Aim of the task:
Set the listing down unchanged, minus every embedded image.

Exercise data:
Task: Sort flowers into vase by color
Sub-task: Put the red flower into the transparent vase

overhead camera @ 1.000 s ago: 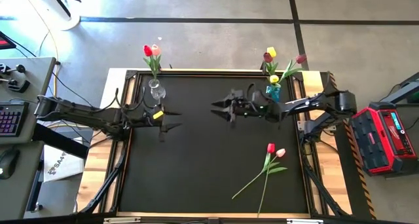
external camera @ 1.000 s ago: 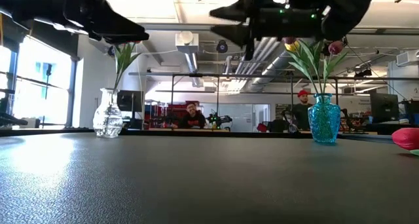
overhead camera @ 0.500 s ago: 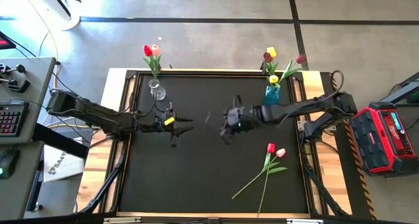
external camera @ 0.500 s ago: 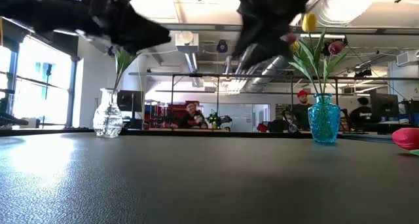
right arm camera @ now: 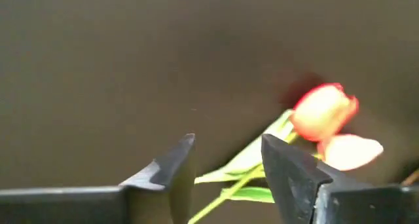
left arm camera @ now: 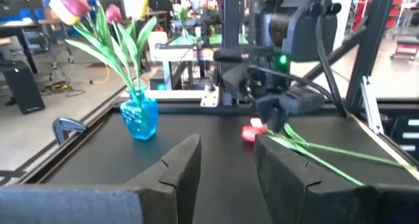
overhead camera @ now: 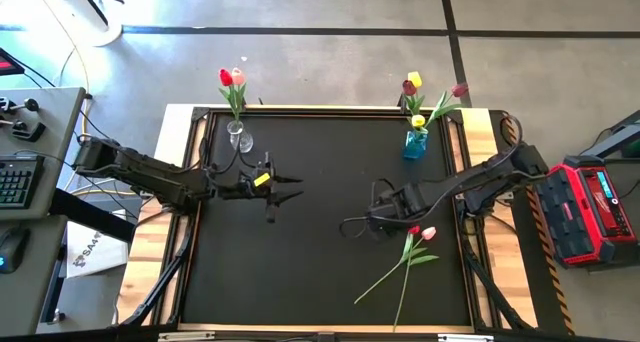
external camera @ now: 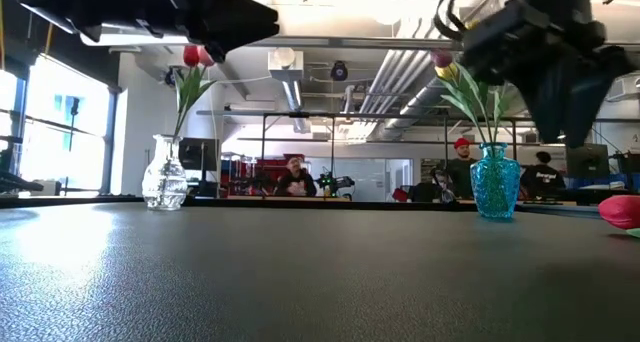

Completed task:
Task: Sort flowers into vase by color
Sub-task: Put the red flower into the transparent vase

overhead camera @ 1.000 s ago: 
external camera @ 1.000 s ago: 
overhead camera @ 0.500 s ago: 
external camera @ 0.500 s ago: 
right arm camera @ now: 
left arm camera @ now: 
overhead camera @ now: 
external camera @ now: 

For this exercise, the answer is now complete.